Source information:
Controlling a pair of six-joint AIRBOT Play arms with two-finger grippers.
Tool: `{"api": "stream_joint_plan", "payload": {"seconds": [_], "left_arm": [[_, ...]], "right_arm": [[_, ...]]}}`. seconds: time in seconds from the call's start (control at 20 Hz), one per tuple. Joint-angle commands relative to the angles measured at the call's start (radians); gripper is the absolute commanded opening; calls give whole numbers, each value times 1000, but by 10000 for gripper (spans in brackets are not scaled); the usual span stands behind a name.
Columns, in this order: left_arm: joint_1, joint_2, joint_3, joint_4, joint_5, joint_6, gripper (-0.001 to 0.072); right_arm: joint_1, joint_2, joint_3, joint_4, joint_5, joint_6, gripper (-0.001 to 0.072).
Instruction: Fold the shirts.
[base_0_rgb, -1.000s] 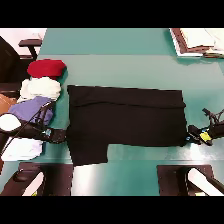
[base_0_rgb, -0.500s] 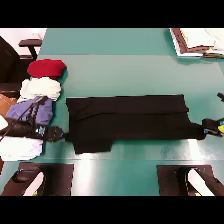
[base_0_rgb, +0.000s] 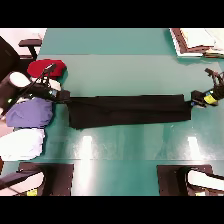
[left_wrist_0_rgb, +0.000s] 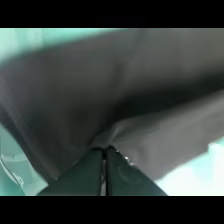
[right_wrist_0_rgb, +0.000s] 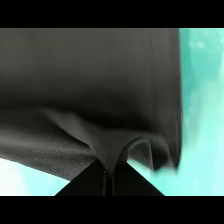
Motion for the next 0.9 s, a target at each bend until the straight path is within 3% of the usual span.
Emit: {"api": "stream_joint_plan", "payload": {"seconds": [0.0,0.05,0.1,0.3,0.35,0.4,0.45,0.55,0.8,0.85], "left_arm": [[0,-142,81,-10,80,25,115],[0,-145,83,-10,91,9,395],[0,-144,92,-10,91,-12,479],[0,-143,171,-37,-48,-13,475],[0,-143,171,-68,-66,-13,466],[-8,-145,171,-100,-74,-11,214],[-26,-145,171,-124,-68,1,37],[-90,-145,171,-147,-21,-3,32],[-299,-174,171,-146,154,-67,24],[-336,-191,172,-152,182,-67,24]], "right_arm": [[4,-138,112,99,-27,-3,186],[-4,-159,133,116,-26,-6,356],[-15,-169,145,146,-21,-39,384],[-116,-133,97,177,34,-128,392],[-152,-116,56,177,24,-135,501],[-193,-106,13,182,5,-136,595],[-231,-106,-23,186,-3,-143,595],[-286,-122,-83,195,-16,-172,595],[-288,-238,-99,386,-20,-237,590],[-267,-256,-99,394,-31,-238,558]]}}
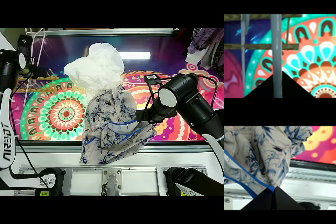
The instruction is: Fold the clothes and pants, and hang the long-sleeved shirts on hangers.
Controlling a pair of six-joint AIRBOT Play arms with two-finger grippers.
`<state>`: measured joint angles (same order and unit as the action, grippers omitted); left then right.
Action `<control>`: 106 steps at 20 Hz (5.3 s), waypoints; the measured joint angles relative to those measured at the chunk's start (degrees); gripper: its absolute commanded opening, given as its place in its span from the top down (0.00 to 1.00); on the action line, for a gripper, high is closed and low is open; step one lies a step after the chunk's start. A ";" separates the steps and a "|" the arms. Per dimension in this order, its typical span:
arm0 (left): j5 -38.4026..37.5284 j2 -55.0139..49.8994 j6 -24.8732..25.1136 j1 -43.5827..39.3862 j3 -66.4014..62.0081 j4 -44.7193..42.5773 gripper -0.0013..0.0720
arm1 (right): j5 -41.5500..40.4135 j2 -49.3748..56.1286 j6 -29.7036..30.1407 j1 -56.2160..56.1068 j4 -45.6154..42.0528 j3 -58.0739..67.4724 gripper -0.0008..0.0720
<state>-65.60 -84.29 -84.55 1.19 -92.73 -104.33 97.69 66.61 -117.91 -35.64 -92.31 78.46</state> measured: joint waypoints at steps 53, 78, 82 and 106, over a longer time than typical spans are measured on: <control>-28.44 32.37 70.12 -1.49 51.28 49.83 0.97 | 0.02 0.04 0.00 0.00 -0.02 0.00 0.97; -9.27 25.70 69.66 -12.94 51.30 59.21 0.97 | -9.33 -0.04 6.91 -5.11 -0.39 6.05 0.97; -7.85 25.68 69.70 -13.86 51.30 59.45 0.97 | -14.53 -0.02 6.86 -8.26 0.48 6.10 0.97; -7.43 25.68 69.68 -14.14 51.30 59.49 0.97 | -23.91 1.55 9.77 -13.40 9.44 6.10 0.35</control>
<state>-73.03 -58.61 -14.87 -12.95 -41.43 -44.84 73.78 68.16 -108.14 -49.04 -82.87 84.55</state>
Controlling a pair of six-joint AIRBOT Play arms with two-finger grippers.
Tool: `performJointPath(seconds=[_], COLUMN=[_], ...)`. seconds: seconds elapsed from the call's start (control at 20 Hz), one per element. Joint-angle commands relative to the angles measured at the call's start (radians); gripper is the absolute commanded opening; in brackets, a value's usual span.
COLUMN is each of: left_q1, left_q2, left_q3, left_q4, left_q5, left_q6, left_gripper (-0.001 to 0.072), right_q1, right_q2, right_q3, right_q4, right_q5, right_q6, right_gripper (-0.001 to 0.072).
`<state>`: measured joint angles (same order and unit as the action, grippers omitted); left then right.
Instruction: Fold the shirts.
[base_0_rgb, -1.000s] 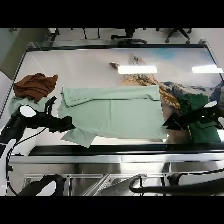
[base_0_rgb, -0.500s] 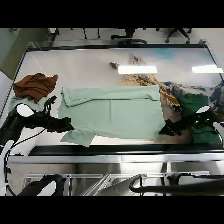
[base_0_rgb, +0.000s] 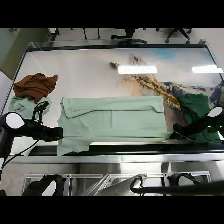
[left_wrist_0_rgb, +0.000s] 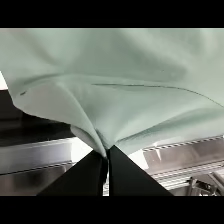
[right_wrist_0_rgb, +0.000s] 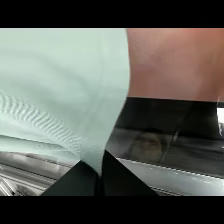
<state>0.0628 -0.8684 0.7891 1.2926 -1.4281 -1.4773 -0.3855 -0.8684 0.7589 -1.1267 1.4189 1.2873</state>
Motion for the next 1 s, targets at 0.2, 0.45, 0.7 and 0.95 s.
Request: performJointPath(seconds=[0.2,0.45,0.7,0.95], left_q1=[0.000,0.000,-0.004,0.005], left_q2=[-0.221,-0.581,-0.837,-0.936], left_q3=[0.255,0.544,0.708,0.906], left_q4=[-0.073,-0.142,-0.144,-0.142], left_q5=[0.232,0.320,0.286,0.046], left_q6=[0.092,0.154,0.161,0.140], left_gripper=[0.0010,0.0011,0.0203,0.0704], right_q1=[0.045,0.131,0.133,0.038], right_q2=[-0.087,-0.342,-0.441,-0.393], right_q3=[0.110,0.271,0.340,0.378], right_q4=[0.431,0.431,0.431,0.423], right_q5=[-0.316,-0.479,-0.471,-0.414], right_q6=[-0.277,-0.342,-0.349,-0.306], right_gripper=[0.0019,0.0019,0.0204,0.0535])
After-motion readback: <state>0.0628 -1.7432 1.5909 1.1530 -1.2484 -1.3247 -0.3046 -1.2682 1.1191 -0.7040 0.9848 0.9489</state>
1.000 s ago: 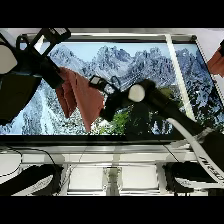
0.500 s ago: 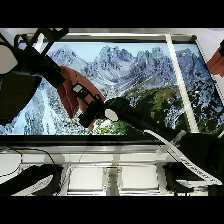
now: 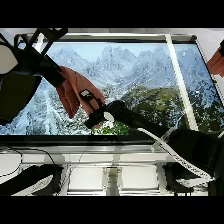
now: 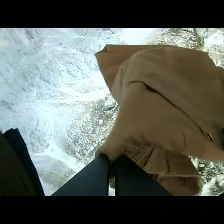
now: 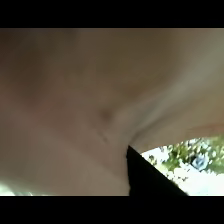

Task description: Fold the clothes and pants, and hang the long-sleeved shirts on hangers.

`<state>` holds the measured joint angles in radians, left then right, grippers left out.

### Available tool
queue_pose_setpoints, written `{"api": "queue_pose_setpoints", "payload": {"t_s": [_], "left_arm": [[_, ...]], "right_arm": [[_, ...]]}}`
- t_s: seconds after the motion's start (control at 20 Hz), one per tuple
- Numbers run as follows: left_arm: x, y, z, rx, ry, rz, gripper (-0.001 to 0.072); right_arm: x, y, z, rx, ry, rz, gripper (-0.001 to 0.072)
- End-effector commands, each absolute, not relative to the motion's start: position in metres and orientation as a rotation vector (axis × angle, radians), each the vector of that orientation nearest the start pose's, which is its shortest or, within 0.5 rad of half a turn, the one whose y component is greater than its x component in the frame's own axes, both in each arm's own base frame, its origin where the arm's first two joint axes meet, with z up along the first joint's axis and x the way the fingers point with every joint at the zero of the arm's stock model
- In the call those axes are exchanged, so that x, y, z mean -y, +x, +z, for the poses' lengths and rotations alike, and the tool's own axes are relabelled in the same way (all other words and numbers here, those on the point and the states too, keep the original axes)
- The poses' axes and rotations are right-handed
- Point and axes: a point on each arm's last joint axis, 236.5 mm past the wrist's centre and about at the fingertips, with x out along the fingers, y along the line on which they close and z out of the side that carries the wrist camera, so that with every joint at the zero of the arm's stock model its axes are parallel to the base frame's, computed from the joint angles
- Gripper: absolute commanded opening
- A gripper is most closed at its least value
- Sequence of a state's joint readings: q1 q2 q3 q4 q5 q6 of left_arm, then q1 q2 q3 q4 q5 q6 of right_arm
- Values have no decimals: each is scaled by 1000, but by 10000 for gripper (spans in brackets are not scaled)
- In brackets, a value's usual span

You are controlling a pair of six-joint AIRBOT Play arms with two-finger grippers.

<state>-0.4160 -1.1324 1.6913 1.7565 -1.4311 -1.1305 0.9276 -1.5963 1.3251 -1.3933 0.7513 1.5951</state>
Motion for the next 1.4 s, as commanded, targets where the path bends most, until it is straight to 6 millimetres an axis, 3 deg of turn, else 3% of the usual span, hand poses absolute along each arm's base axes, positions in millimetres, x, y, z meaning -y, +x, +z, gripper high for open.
{"api": "queue_pose_setpoints", "payload": {"t_s": [0.0,0.1,0.2,0.35,0.45,0.65,0.75,0.85,1.0,1.2,1.35], "left_arm": [[100,372,251,-775,691,-331,20],[92,374,253,-776,684,-290,20],[92,372,256,-771,670,-287,20],[96,366,261,-760,610,-289,21],[114,348,262,-774,494,-360,20],[158,288,263,-846,335,-600,20],[159,283,268,-838,304,-622,20],[145,285,258,-906,268,-596,19],[126,297,225,-1082,159,-596,19],[109,340,167,-1225,62,-614,19],[106,391,131,-1136,138,-584,18]], "right_arm": [[-413,270,-35,-1104,-317,858,7],[-387,276,-7,-1091,-361,844,7],[-344,281,31,-1079,-431,832,5],[-268,284,107,-1044,-470,799,3],[-234,270,156,-1049,-430,801,3],[-238,201,246,-1009,-320,1106,3],[-231,198,271,-954,-322,1107,3],[-216,206,275,-982,-298,1049,3],[-200,239,258,-1056,-231,958,3],[-188,292,208,-1213,-167,885,4],[-182,350,162,-1225,-216,756,4]]}}
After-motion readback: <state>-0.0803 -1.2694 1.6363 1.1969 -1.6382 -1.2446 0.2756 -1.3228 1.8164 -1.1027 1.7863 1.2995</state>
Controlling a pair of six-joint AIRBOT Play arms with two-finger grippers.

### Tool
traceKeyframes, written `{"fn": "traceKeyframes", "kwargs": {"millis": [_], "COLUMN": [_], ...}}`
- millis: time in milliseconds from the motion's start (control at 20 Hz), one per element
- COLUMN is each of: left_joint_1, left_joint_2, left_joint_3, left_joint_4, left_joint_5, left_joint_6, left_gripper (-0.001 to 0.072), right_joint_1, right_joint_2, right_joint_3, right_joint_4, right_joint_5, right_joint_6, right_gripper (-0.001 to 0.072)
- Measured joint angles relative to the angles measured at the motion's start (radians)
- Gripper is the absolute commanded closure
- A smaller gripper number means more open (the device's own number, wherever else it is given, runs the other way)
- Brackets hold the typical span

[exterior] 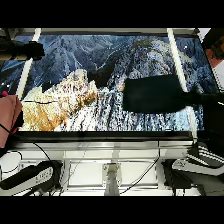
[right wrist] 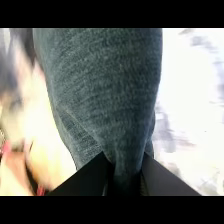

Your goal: Fold the clothes and pants, and hang the long-sleeved shirts on hangers.

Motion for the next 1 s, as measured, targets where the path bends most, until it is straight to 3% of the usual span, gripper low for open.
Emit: {"fn": "traceKeyframes", "kwargs": {"millis": [450,500,550,600,650,800,1000], "left_joint_1": [0.000,0.000,0.000,0.000,0.000,0.000,0.000], "left_joint_2": [0.000,0.000,0.000,0.000,0.000,0.000,0.000], "left_joint_3": [0.000,0.000,0.000,0.000,0.000,0.000,0.000], "left_joint_4": [0.000,0.000,0.001,0.000,0.001,0.001,0.000], "left_joint_5": [0.000,0.000,0.000,0.000,0.000,0.000,0.000], "left_joint_6": [0.000,0.000,0.000,0.000,0.000,0.000,0.000], "left_gripper": [0.0347,0.0347,0.0348,0.0348,0.0348,0.0347,0.0348], "right_joint_1": [-0.638,-0.680,-0.711,-0.737,-0.755,-0.784,-0.774], "right_joint_2": [0.249,0.267,0.281,0.294,0.304,0.318,0.325], "right_joint_3": [0.000,0.001,0.001,0.005,0.013,0.090,0.319], "right_joint_4": [-0.271,-0.288,-0.298,-0.304,-0.300,-0.161,0.280], "right_joint_5": [0.203,0.209,0.208,0.202,0.199,0.196,0.040], "right_joint_6": [0.107,0.126,0.148,0.183,0.222,0.313,0.295], "right_gripper": [0.0683,0.0650,0.0418,0.0066,0.0030,0.0039,0.0039]}}
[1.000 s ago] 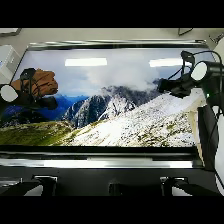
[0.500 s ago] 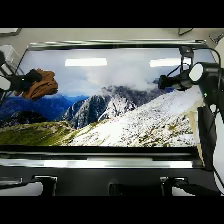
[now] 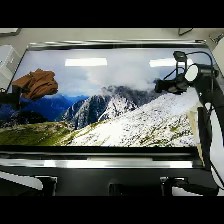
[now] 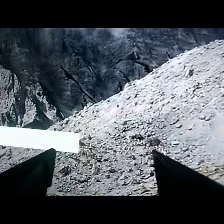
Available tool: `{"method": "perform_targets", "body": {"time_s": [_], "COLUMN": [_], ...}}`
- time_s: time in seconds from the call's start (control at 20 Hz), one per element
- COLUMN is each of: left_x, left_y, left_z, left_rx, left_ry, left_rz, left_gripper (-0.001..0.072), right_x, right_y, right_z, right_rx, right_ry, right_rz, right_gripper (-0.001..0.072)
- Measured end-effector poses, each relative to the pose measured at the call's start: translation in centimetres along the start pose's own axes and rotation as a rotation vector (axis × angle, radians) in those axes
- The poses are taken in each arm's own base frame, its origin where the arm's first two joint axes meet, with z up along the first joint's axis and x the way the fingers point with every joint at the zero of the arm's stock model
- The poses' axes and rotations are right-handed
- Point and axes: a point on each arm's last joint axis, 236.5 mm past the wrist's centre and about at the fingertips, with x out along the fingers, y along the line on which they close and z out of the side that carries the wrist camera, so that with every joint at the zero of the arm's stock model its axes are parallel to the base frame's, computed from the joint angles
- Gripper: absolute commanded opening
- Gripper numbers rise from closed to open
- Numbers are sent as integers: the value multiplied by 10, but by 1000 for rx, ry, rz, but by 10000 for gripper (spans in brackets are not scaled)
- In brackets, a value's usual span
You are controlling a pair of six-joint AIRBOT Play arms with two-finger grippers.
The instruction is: Fold the clothes and pants, and hang the long-sleeved shirts on hangers.
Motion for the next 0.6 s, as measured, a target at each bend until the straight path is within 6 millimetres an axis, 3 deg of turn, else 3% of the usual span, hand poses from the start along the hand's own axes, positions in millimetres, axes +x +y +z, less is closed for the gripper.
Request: {"method": "perform_targets", "body": {"time_s": [0.1,0.25,0.3,0.35,0.4,0.5,0.6], "left_x": [16,41,49,55,59,59,37], "left_y": [3,-10,-16,-20,-24,-38,-73], "left_z": [1,5,6,6,5,0,-9], "left_rx": [-27,-41,-45,-45,-44,-8,97], "left_ry": [12,-11,-24,-34,-40,-45,-66], "left_rz": [-26,-104,-130,-144,-156,-183,-237], "left_gripper": [717,710,554,141,36,34,33], "right_x": [1,2,1,1,-1,-13,-32], "right_y": [3,9,12,16,19,24,26], "right_z": [-2,-14,-18,-23,-27,-32,-27], "right_rx": [6,19,28,35,42,46,15], "right_ry": [9,60,79,100,115,130,95], "right_rz": [12,39,50,66,77,96,97], "right_gripper": [677,679,678,678,677,677,676]}}
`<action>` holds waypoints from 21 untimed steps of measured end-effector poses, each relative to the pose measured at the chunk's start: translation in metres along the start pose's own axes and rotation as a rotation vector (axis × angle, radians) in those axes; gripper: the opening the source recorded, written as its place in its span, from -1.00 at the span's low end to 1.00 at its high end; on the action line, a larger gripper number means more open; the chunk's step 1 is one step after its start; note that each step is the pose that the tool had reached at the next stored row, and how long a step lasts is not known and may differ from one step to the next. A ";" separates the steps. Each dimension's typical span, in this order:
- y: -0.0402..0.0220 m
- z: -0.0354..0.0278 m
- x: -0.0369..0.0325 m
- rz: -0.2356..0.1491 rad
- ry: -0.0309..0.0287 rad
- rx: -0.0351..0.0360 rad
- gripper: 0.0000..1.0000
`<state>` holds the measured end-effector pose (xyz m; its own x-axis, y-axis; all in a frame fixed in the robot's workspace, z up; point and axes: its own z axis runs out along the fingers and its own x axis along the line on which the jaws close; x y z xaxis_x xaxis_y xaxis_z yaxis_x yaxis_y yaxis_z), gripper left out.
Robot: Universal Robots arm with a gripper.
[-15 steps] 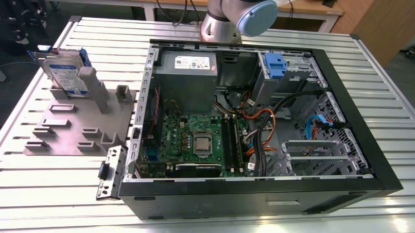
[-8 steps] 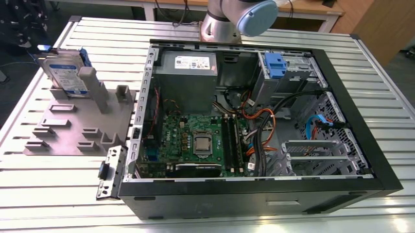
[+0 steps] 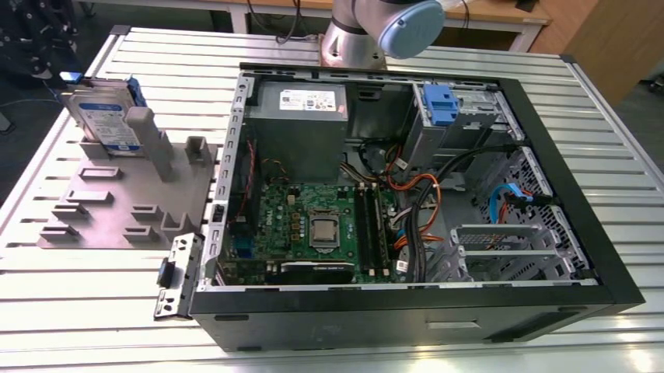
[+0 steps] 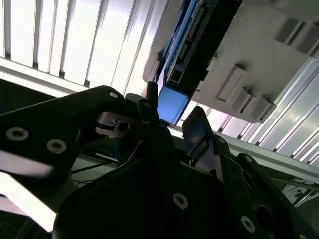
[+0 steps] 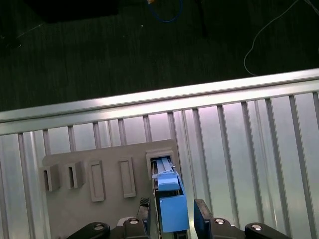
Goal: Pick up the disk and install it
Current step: 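Pick up the disk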
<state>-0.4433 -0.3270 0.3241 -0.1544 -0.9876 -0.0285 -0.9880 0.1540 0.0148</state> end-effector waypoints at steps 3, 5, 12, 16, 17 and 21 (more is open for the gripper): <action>0.0007 0.0032 0.0000 -0.002 -0.0001 0.0001 -0.05; 0.0014 0.0061 0.0001 -0.006 -0.0001 0.0000 -0.05; 0.0025 0.0148 0.0006 -0.023 -0.0004 0.0035 -0.05; 0.0025 0.0182 0.0007 -0.053 0.0000 0.0026 -0.05; 0.0025 0.0192 0.0007 -0.059 0.0001 0.0024 -0.05; 0.0027 0.0242 0.0007 -0.062 -0.0002 0.0023 -0.05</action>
<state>-0.4463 -0.3265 0.2999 -0.0924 -0.9953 -0.0295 -0.9957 0.0922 0.0108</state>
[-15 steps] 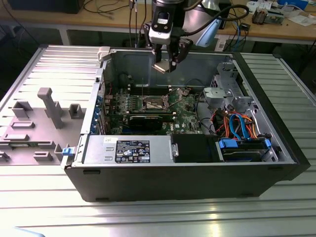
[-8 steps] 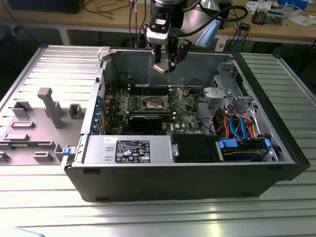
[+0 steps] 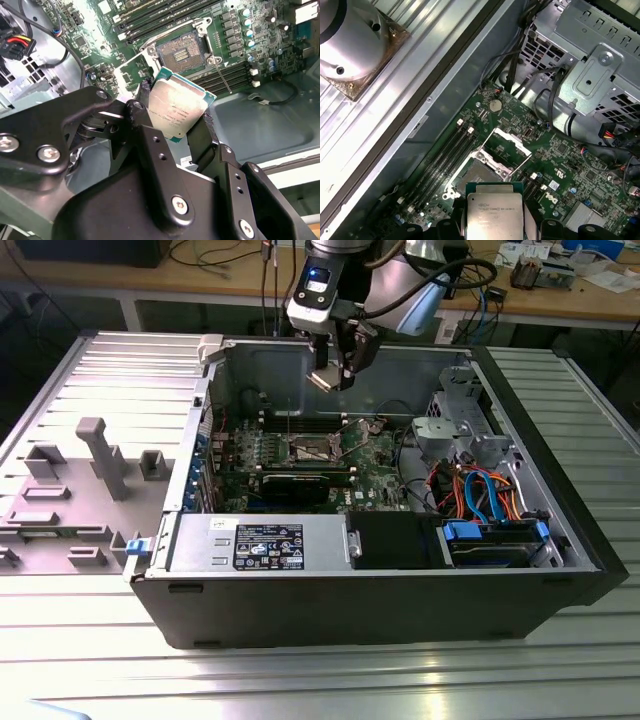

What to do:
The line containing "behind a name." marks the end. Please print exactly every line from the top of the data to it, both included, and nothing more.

Written response:
Controlling a pair of six-joint AIRBOT Play arms with two-finger grippers.
Tool: `{"api": "stream_joint_plan", "payload": {"seconds": [_], "left_arm": [[_, ...]], "right_arm": [[_, ...]]}}`. seconds: time in seconds from the call's start (control at 20 Hz), one per tuple. Joint-angle commands relative to the angles measured at the call's start (radians); gripper is the absolute commanded opening; calls give whole numbers, each value times 1000, but by 10000 for gripper (spans in brackets are not scaled); the usual span stands behind a name.

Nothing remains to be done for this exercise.